Can iron-rich dust fertilize the ocean, stimulate algae growth, and thus capture carbon dioxide from the atmosphere? This process, which appears to have taken place in some parts of the world in the past, could possibly help keep the planet cool; some scientists are asking the question with an eye to possibly geoengineering the oceans to soak up humanity’s emissions.
In a new study, an international research team used deep-sea sediment cores to investigate whether this effect took place in the southern polar region during past ice ages. They found that although iron-rich dust input from land to the ocean was high during these cold, dry times, there was no evidence of fertilization. Rather, algae production, and thus uptake of carbon dioxide, was higher during warm periods, when dust input was low. This means other, less obvious forces must have been controlling carbon uptake, at least in this region. The researchers report their results this week in the journal Nature Communications.
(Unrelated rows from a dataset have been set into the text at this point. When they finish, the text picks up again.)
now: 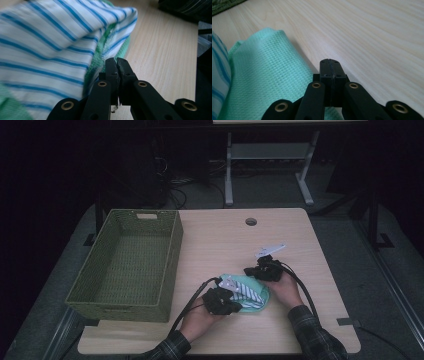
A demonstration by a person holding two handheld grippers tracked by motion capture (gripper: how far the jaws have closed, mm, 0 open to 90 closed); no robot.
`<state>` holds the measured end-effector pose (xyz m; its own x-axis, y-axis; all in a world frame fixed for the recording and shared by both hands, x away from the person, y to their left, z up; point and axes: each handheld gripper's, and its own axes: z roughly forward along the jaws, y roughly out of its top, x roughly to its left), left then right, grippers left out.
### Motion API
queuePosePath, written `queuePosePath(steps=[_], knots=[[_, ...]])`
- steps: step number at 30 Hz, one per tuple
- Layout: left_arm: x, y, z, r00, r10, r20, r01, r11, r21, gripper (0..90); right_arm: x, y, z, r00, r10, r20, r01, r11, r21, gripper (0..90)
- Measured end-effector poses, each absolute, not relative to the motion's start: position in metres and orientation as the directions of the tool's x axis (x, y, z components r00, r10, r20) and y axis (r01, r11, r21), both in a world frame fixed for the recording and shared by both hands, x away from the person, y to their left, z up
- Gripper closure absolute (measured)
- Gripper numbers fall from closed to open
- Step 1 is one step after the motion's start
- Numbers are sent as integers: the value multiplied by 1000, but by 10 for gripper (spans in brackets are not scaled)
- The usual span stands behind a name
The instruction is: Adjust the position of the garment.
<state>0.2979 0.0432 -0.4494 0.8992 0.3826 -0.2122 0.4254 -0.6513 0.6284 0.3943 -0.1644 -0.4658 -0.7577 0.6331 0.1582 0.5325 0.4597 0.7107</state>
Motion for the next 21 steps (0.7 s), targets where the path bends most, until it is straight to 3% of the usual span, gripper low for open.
queuePosePath(steps=[21], knots=[[303, 46, -459, 897, 403, -182, 428, -683, 592, 885, 389, -169, -467, -770, 618, 158, 543, 505, 670, 898]])
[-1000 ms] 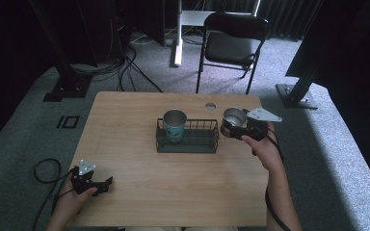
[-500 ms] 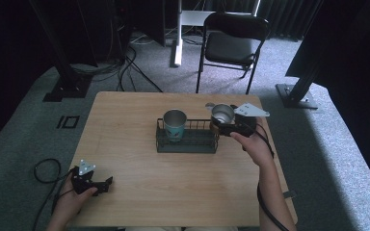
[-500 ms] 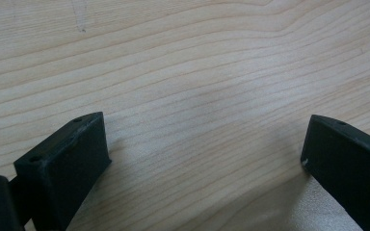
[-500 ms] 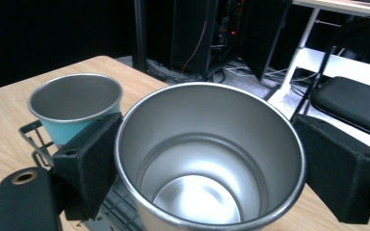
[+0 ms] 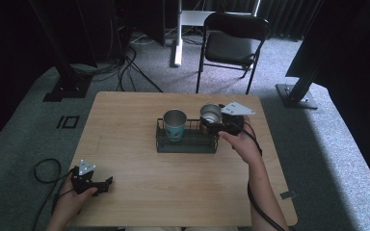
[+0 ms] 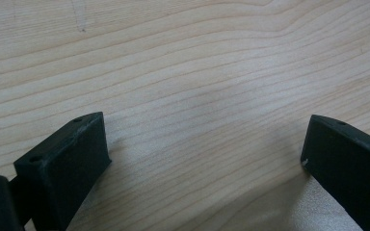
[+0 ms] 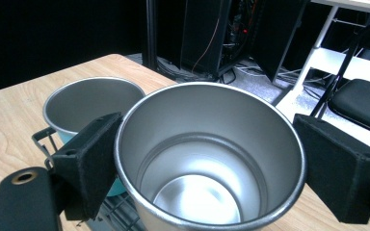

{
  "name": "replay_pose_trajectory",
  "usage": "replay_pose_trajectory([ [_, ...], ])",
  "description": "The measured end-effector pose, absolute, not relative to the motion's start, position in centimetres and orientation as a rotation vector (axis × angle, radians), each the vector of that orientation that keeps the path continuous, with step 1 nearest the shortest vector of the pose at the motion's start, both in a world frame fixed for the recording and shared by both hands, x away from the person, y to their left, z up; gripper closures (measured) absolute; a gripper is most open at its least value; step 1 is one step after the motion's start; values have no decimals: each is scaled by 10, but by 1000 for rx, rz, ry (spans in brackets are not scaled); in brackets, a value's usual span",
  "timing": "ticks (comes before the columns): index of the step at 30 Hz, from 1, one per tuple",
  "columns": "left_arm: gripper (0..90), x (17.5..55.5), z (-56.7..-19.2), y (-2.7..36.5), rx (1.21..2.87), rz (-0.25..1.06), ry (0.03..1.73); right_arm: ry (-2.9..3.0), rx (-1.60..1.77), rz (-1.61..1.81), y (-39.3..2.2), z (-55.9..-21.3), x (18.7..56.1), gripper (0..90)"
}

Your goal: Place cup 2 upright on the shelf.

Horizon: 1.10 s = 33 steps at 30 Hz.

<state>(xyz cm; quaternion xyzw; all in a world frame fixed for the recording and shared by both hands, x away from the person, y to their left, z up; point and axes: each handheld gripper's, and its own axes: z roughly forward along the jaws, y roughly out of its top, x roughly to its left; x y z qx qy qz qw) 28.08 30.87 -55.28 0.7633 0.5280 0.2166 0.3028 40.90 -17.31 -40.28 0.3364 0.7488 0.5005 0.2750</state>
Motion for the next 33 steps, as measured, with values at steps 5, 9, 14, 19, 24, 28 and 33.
replay_pose_trajectory([
  [5,33,281,-553,309,2023,573,1400,2021,921,1350,-168,-409,412,133],
  [9,33,281,-553,309,2022,573,1400,2016,934,1353,-165,-416,415,133],
  [14,33,281,-553,309,2023,573,1400,2038,946,1342,-159,-427,418,133],
  [19,33,281,-553,309,2022,573,1400,2058,955,1321,-156,-438,420,134],
  [24,33,281,-553,309,2023,573,1400,2077,957,1306,-152,-446,420,133],
  [28,33,281,-553,309,2023,573,1400,2089,958,1304,-148,-452,421,133],
  [33,33,281,-553,309,2023,573,1400,2095,962,1298,-146,-456,422,133],
])
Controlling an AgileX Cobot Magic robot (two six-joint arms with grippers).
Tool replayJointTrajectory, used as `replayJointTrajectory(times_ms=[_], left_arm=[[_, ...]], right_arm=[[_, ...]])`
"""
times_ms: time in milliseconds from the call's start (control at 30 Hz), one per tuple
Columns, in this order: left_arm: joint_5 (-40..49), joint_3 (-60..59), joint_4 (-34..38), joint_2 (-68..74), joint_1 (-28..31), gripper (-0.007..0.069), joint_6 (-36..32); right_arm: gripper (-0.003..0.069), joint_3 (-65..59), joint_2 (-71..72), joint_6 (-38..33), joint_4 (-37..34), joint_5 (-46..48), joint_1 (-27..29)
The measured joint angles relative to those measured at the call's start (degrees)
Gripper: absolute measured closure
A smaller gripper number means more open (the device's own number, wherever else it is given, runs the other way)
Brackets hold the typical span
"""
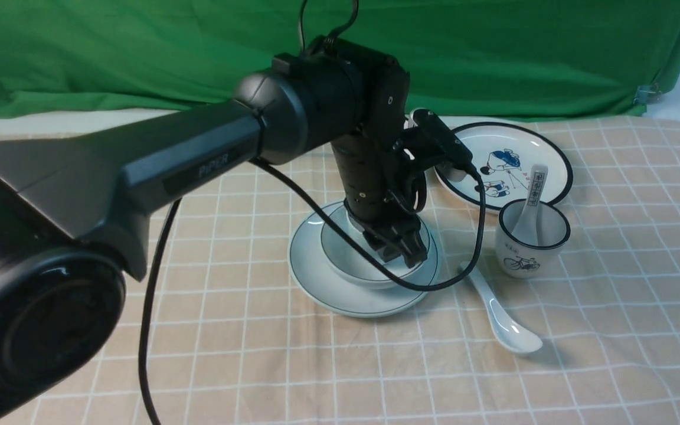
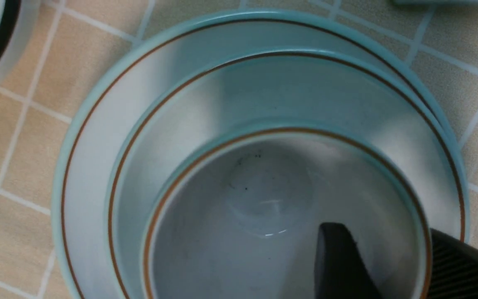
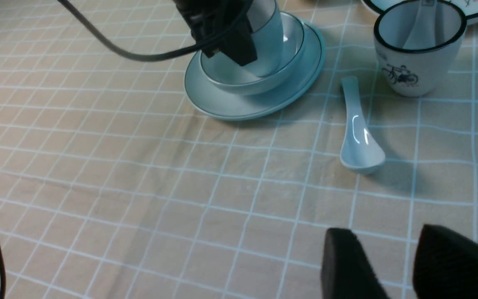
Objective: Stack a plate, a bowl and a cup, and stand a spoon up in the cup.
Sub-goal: Use the left arm to put the blue teacup into the blue rice bowl in the middle, then use the right arm to grab a blue soup spoon
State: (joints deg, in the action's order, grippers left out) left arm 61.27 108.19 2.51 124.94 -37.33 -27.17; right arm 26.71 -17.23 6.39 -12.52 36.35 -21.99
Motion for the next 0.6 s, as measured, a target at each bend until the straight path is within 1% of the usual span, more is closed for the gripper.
replayJointTrajectory(times_ms=[33, 67, 100, 200, 233, 333, 367, 400, 433, 500, 567, 600], left_arm=[[0.2, 0.0, 0.0, 0.0, 0.0, 0.0282, 0.7], [0.2, 0.0, 0.0, 0.0, 0.0, 0.0272, 0.9], [0.6, 0.0, 0.0, -0.1, 0.0, 0.021, 1.6], [2.8, 0.0, 0.1, -1.6, 0.0, 0.0066, 2.8], [4.0, 0.0, 0.4, -3.0, 0.0, 0.0034, 4.1], [6.5, 0.0, 1.2, -7.2, 0.0, 0.0021, 7.2], [7.3, -0.1, 1.3, -9.5, -0.1, 0.0034, 8.8], [7.4, -0.7, 1.4, -12.2, -0.2, 0.0074, 10.6], [7.5, -1.6, 1.4, -15.3, -0.4, 0.0125, 11.6], [7.5, -3.9, 1.5, -20.7, -0.6, 0.0239, 12.4], [7.5, -7.3, 1.7, -27.2, -1.0, 0.0382, 12.7], [6.4, -13.5, 1.9, -34.2, -1.0, 0.0533, 13.0]], right_arm=[[0.0333, 0.4, -0.5, -0.2, 0.0, 0.6, 0.0], [0.0328, 0.6, -0.8, -0.1, 0.0, 0.8, 0.0], [0.0318, 1.2, -1.8, -0.4, 0.0, 1.9, 0.0], [0.0316, 4.7, -8.1, -2.6, 0.5, 6.5, 0.0], [0.033, 5.9, -11.3, -4.3, 0.6, 8.4, 0.0], [0.0379, 8.8, -17.3, -7.2, 0.6, 10.7, 0.0], [0.0419, 11.1, -21.3, -8.5, 0.7, 11.5, 0.0], [0.0463, 13.3, -25.4, -9.8, 0.7, 12.1, 0.0], [0.0496, 15.2, -28.8, -10.8, 0.7, 12.4, 0.0], [0.0537, 18.5, -34.3, -12.1, 0.7, 12.5, 0.0], [0.0557, 21.9, -39.7, -12.9, 0.7, 12.7, 0.0], [0.0559, 25.7, -45.7, -13.4, 0.7, 13.0, -0.3]])
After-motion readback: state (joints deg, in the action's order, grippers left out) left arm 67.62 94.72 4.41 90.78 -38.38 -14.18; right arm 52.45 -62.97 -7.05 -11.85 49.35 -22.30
Changes in the concentration of atmospheric carbon dioxide (CO2) are considered to be the main cause of past climate changes, and likely future ones. One long-standing debate among climate scientists is whether the roughly 30 percent lower CO2 content of the atmosphere during ice ages was caused by iron fertilization. Supporters of the idea argue that iron-rich dust is carried into the ocean by wind and water, where it stimulates the growth of algae that absorb more CO2. As algae die and sink into the depths, the CO2 is trapped. But although there is clear evidence that dust input increases during ice ages, the fertilization idea has been controversial, at least for the Antarctic Ocean.
In the new study, 38 researchers from 13 countries investigated the question as part of the International Ocean Discovery Program. They traveled in 2019 to the Scotia Sea, off Antarctica, on the drill ship JOIDES Resolution. There, they spent two months bringing up cores from the seafloor at depths of 3,000 to 4,000 meters. The chief scientists on the cruise were lead author Michael Weber of the University of Bonn and Maureen Raymo of Columbia University’s Lamont-Doherty Earth Observatory. The researchers collected the highest-resolution and longest climate archive ever obtained near Antarctica and its main dust source, Patagonia.
In one 200-meter-long core labeled U1537, the climate history of the last 1.5 million years was recorded in detail. Ice cores from Antarctica itself cover only the last 800,000 years, so this allowed the scientists to greatly extend the record. Both the ice cores and deep-sea cores show that dust deposition during the ice ages was five to 15 times higher than during warm interglacial periods.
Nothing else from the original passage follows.